En 2010, Adoma a ouvert trois nouveaux villages dédiés à l’hébergement, la stabilisation et la réinsertion de personnes sans-abri  :  Chennevières-sur-Marne (94), Caen (14) et Strasbourg (67).  Certains "villages" permettent l'accueil d'animaux. Cette offre vient compléter les deux villages déjà construits et gérés par Adoma à Ivry-sur-Seine (94) et Serris (77). Ces structures organisées sous forme de petits villages, en chalets ou maisons individuelles,  permettent de lier  accueil collectif et solution d’hébergement autonome. Une équipe pluridisciplinaire est présente pour assurer l’accompagnement social individuel des personnes.

L’attribution

Les orientations vers les centres d'hébergement se font via le 115 (numéro unique pour les sans abris) ou les partenaires sociaux identifiés localement. Des "fiches navettes" permettent de recueillir les informations utiles.

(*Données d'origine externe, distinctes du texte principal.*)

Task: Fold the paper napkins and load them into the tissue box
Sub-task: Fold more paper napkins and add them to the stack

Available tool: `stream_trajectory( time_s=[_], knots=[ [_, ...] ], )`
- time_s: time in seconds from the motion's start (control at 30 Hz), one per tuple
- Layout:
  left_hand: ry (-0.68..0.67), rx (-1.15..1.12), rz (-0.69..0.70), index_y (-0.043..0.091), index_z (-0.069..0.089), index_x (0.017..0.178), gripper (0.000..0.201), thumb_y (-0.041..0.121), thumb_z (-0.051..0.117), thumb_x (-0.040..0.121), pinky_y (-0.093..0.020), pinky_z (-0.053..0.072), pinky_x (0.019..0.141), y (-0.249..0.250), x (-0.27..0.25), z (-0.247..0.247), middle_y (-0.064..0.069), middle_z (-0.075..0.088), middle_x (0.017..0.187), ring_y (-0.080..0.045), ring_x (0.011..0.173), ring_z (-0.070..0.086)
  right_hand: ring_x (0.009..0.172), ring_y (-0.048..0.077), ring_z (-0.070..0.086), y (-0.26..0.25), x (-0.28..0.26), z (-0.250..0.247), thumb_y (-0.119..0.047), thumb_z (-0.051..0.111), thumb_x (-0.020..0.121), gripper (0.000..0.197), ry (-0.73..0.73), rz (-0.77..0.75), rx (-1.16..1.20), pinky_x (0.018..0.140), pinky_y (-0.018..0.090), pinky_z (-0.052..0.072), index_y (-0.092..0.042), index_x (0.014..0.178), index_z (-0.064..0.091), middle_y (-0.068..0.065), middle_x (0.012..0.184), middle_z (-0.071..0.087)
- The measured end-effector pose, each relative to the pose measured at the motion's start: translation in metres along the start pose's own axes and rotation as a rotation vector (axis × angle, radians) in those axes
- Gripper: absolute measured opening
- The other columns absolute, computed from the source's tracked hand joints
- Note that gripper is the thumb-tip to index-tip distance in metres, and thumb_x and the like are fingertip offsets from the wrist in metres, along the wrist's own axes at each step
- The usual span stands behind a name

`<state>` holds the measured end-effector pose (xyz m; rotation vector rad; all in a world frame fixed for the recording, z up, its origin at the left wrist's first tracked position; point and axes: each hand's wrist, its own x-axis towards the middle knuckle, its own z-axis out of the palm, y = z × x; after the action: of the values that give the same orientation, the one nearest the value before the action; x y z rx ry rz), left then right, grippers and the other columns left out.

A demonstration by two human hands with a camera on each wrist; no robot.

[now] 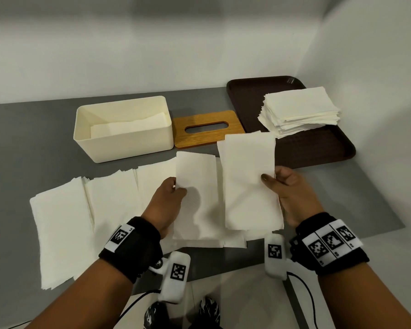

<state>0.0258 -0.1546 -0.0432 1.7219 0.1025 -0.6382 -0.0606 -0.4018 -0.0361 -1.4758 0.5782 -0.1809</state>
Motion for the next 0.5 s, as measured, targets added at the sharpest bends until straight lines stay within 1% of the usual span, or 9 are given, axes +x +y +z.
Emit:
stream_trajectory(
  time_s=[0.1, 0.13, 0.2, 0.27, 0.3, 0.37, 0.4, 0.47, 0.5],
  knots=[
    [-0.027, -0.080, -0.033, 0.013, 0.059, 0.106, 0.016, 0.012, 0.045, 0.099, -0.048, 0.051, 0.091, -0.001, -0.002, 0.001, -0.016, 0.067, 0.115, -0.030, 0.098, 0.062, 0.085, 0.020, 0.071, -0.009, -0.008, 0.015, -0.003, 0.059, 0.089, 0.012, -0.103, -0.001, 0.200, 0.078, 0.036, 0.060, -0.006, 0.100, 0.064, 0.006, 0.096, 0.075],
    [-0.032, -0.104, -0.045, 0.013, 0.059, 0.106, 0.016, 0.012, 0.045, 0.100, -0.048, 0.051, 0.092, -0.002, -0.002, 0.003, -0.016, 0.067, 0.115, -0.030, 0.098, 0.063, 0.084, 0.020, 0.072, -0.009, -0.010, 0.021, -0.004, 0.059, 0.089, 0.014, -0.130, 0.018, 0.229, 0.077, 0.036, 0.061, -0.006, 0.101, 0.064, 0.006, 0.096, 0.075],
    [-0.043, -0.141, -0.065, 0.013, 0.059, 0.107, 0.018, 0.012, 0.042, 0.100, -0.050, 0.052, 0.093, -0.001, -0.004, 0.005, -0.015, 0.067, 0.115, -0.029, 0.095, 0.064, 0.088, 0.022, 0.072, -0.004, -0.012, 0.035, -0.006, 0.060, 0.089, 0.017, -0.154, 0.074, 0.245, 0.081, 0.041, 0.060, -0.006, 0.105, 0.064, 0.009, 0.100, 0.075],
    [-0.053, -0.159, -0.074, 0.012, 0.058, 0.109, 0.020, 0.013, 0.040, 0.100, -0.048, 0.054, 0.088, -0.001, -0.004, 0.008, -0.013, 0.068, 0.113, -0.027, 0.093, 0.065, 0.094, 0.027, 0.070, 0.009, -0.011, 0.049, -0.006, 0.060, 0.091, 0.015, -0.151, 0.150, 0.191, 0.084, 0.044, 0.057, -0.006, 0.105, 0.065, 0.012, 0.104, 0.074],
    [-0.055, -0.166, -0.081, 0.012, 0.058, 0.109, 0.021, 0.014, 0.039, 0.101, -0.043, 0.057, 0.083, -0.001, -0.005, 0.009, -0.011, 0.069, 0.111, -0.025, 0.092, 0.066, 0.095, 0.029, 0.070, 0.016, -0.010, 0.055, -0.006, 0.061, 0.092, 0.012, -0.149, 0.182, 0.145, 0.085, 0.044, 0.056, -0.007, 0.102, 0.067, 0.013, 0.103, 0.075],
    [-0.044, -0.173, -0.089, 0.013, 0.057, 0.108, 0.023, 0.021, 0.036, 0.105, -0.026, 0.055, 0.073, 0.001, -0.008, 0.012, -0.004, 0.065, 0.108, -0.016, 0.089, 0.062, 0.096, 0.031, 0.070, 0.029, -0.007, 0.065, -0.009, 0.062, 0.092, 0.008, -0.133, 0.214, 0.018, 0.089, 0.044, 0.055, -0.009, 0.096, 0.069, 0.011, 0.099, 0.076],
    [-0.039, -0.178, -0.084, 0.018, 0.056, 0.110, 0.025, 0.027, 0.033, 0.106, -0.022, 0.051, 0.075, 0.000, -0.009, 0.012, -0.001, 0.062, 0.112, -0.012, 0.092, 0.059, 0.097, 0.031, 0.070, 0.034, -0.005, 0.069, -0.012, 0.064, 0.091, 0.007, -0.123, 0.208, -0.056, 0.093, 0.046, 0.054, -0.011, 0.095, 0.070, 0.010, 0.098, 0.076],
    [-0.037, -0.227, -0.114, 0.026, 0.052, 0.127, 0.034, 0.040, 0.031, 0.105, -0.026, 0.043, 0.088, 0.002, -0.011, 0.012, 0.005, 0.056, 0.121, -0.011, 0.104, 0.055, 0.099, 0.029, 0.070, 0.037, -0.003, 0.075, -0.021, 0.067, 0.086, 0.017, -0.119, 0.177, -0.166, 0.098, 0.048, 0.051, -0.013, 0.101, 0.069, 0.006, 0.099, 0.076],
    [-0.034, -0.208, -0.113, 0.027, 0.049, 0.131, 0.035, 0.042, 0.031, 0.105, -0.027, 0.040, 0.090, 0.001, -0.010, 0.012, 0.007, 0.055, 0.121, -0.010, 0.105, 0.053, 0.099, 0.028, 0.070, 0.037, -0.002, 0.077, -0.025, 0.068, 0.084, 0.023, -0.120, 0.162, -0.192, 0.099, 0.048, 0.051, -0.012, 0.104, 0.069, 0.006, 0.100, 0.075]
  ],
)
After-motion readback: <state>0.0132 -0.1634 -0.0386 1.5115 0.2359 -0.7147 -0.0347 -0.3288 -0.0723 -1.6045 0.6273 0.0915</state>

La personne est reçue au centre par un travailleur social préalablement à son passage en commission de concertation.
La mise en place des SIAO (Services Intégrés d'accueil et d'orientation) dont l'objet est à la mutualisation des demandes et des attributions à l'échelon départemental va modifier considérablement les pratiques en cours.
 
Contact :
Lydie Barrau

En chiffres

3 centres d’hébergement et de réinsertion sociale
3 centres de d’hébergement d’urgence,
13 centres de stabilisation
4 structures de logements d’urgence
40 % des personnes hébergées dans un centre de stabilisation ou en CHRS ont été réinsérés dans un parcours résidentiel

Les logements d’urgence

Adoma construit et gère des logements transitoires dans lesquels les occupants de logements insalubres peuvent résider le temps de la réhabilitation de leur immeuble, où séjourner dans l’attente d’un accès à un logement décent. Adoma a ainsi ouvert, en 2007, la résidence de 46 logements « Toussaint-Louverture », à Saint-Denis (93). En 2008, deux nouveaux programmes de logements d’urgence ont été livrés; les résidences de « Charles Michels » à Saint-Denis et « les Jardins de l’espérance » à Marseille (13).
Mis en service en 2011,  « Cardinal Lavigérie » propose 272 places dans 102 logements, dans le 12ème à Paris. Il s’agit de logements tiroir pour permettre de mener des réhabilitations dans les foyers parisiens d’Adoma ou d’autres opérateurs.
Pour répondre à une demande précise de l’Etat, Adoma a construit en 2009 des logements en vue d’accueillir les personnes présentes dans un campement de Roms. « Fort de l’Est » implanté à Saint-Denis (93) propose 25 logements.

L’accompagnement social

Les différentes opérations de logements d’urgence proposent en plus de l’accueil des ménages, un accompagnement social très dynamique.
Pour « Toussaint-Louverture », « Charles Michels » et « les Jardins de l’espérance », des travailleurs sociaux d’Adoma sont présents sur site et assurent un accompagnement en 3 volets : le diagnostic social du ménage avant le passage de son dossier en commission d’attribution, l’accompagement social lors de séjour et l’aide au relogement définitif. Cet accompagnement renforcé permet d’assurer un turn over sur les structures et ainsi de permettre l’accès à ces logements à un plus grand nombre de ménage en difficulté.
Pour « Fort de l’Est », l’accompagnement est réalisé par une structure extérieure et propose un accompagnement spécifique à ce public (alphabétisation, insertion professionnelle et relogement).

L’attribution

L’attribution des logements d’urgence est gérée par des commissions d’attribution composées des partenaires des projets.